Stored dataset items:

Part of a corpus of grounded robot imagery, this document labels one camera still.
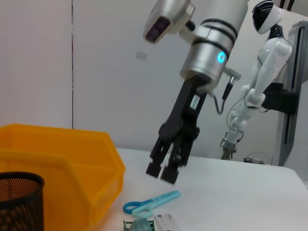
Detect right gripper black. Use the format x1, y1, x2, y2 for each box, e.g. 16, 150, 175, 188
146, 76, 210, 185

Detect blue and teal scissors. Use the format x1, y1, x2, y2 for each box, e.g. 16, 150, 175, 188
123, 190, 181, 218

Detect clear plastic ruler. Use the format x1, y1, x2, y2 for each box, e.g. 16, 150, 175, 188
153, 212, 185, 231

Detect black mesh pen holder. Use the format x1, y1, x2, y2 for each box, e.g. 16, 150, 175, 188
0, 171, 45, 231

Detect yellow plastic storage bin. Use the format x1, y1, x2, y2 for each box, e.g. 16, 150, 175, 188
0, 123, 127, 227

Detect white humanoid robot black visor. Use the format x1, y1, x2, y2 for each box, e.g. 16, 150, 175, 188
220, 0, 293, 161

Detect white power adapter with cable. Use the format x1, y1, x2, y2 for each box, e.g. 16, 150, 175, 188
243, 151, 271, 165

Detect right gripper cable with connector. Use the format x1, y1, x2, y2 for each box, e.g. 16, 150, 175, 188
211, 68, 242, 115

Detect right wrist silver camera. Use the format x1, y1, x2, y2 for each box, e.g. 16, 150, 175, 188
143, 0, 196, 45

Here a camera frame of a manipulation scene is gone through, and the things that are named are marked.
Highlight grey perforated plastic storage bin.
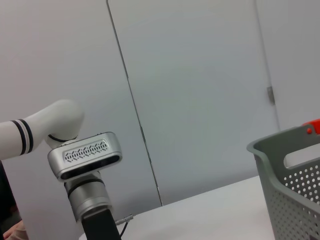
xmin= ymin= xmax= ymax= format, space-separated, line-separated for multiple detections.
xmin=246 ymin=126 xmax=320 ymax=240

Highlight left gripper cable with plug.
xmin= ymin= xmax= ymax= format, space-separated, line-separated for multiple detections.
xmin=114 ymin=213 xmax=135 ymax=237

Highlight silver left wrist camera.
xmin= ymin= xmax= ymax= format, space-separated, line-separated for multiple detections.
xmin=47 ymin=131 xmax=123 ymax=183

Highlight orange bin carry handle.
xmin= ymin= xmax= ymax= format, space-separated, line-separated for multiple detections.
xmin=301 ymin=119 xmax=320 ymax=136

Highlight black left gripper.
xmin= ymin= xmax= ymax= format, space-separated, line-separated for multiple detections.
xmin=81 ymin=208 xmax=122 ymax=240

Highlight black upright background panel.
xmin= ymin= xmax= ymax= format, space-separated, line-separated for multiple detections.
xmin=0 ymin=159 xmax=21 ymax=226

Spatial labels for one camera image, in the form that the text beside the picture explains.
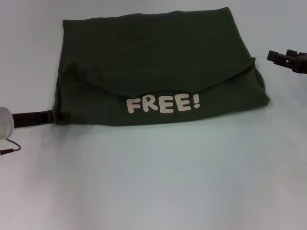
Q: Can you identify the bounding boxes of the left arm silver cable connector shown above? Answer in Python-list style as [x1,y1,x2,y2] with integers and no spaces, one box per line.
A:
[0,138,22,157]

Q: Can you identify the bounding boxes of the dark green shirt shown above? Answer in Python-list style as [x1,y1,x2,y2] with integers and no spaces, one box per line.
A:
[53,6,272,128]

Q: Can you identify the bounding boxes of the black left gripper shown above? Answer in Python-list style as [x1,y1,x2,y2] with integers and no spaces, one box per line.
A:
[12,109,71,129]

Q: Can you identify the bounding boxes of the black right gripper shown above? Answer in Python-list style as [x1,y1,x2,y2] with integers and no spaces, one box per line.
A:
[267,49,307,75]

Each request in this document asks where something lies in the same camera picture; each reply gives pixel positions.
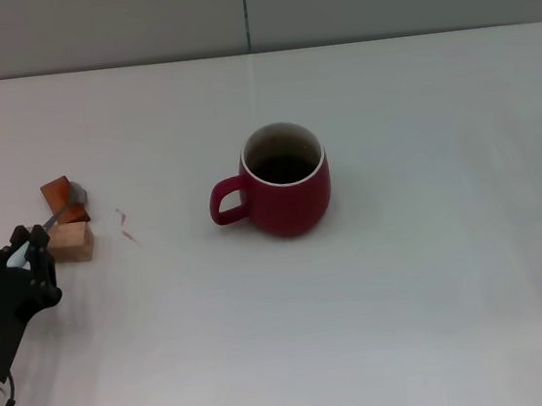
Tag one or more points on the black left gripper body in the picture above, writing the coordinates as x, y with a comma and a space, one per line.
0, 317

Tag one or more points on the red ceramic mug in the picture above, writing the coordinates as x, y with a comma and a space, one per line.
291, 205

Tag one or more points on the light wooden block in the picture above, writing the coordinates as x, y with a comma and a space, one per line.
77, 240

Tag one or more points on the dark reddish wooden block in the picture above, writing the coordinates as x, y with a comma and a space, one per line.
56, 190

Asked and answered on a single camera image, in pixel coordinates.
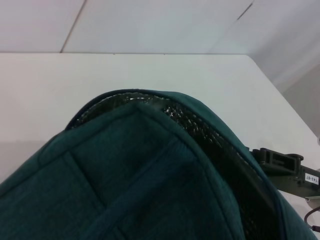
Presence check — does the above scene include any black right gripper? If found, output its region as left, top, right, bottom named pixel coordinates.
left=251, top=147, right=320, bottom=194

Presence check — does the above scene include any dark teal insulated lunch bag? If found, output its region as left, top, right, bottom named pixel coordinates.
left=0, top=87, right=320, bottom=240

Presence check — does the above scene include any right arm cable with silver plug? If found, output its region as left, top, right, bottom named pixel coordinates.
left=304, top=194, right=320, bottom=232

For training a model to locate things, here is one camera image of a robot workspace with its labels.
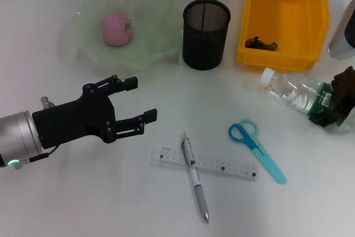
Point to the clear green-label water bottle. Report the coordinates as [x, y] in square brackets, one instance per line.
[296, 92]

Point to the yellow plastic bin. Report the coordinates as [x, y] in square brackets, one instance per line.
[266, 12]

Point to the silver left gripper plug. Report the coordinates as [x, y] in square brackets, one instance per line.
[46, 102]

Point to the green plastic wrapper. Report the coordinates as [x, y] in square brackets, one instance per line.
[260, 44]

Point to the blue scissors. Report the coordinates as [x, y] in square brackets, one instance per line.
[260, 151]

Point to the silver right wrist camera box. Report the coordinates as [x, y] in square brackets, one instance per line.
[344, 34]

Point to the grey white ballpoint pen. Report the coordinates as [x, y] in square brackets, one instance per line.
[198, 187]

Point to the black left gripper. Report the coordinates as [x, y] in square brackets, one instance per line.
[72, 123]

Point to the black mesh pen holder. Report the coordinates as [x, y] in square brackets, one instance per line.
[205, 51]

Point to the transparent plastic ruler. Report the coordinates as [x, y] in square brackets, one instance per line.
[222, 166]

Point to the pink peach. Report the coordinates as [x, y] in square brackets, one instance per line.
[115, 30]

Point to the green glass fruit plate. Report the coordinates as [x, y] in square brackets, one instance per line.
[149, 26]

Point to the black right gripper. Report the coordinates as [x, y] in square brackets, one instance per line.
[350, 90]

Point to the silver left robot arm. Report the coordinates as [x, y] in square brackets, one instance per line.
[18, 137]

» What is being asked: For the word "Highlight", work out how many lines of the entries contain it, and state the number alone.

» Task answer: 6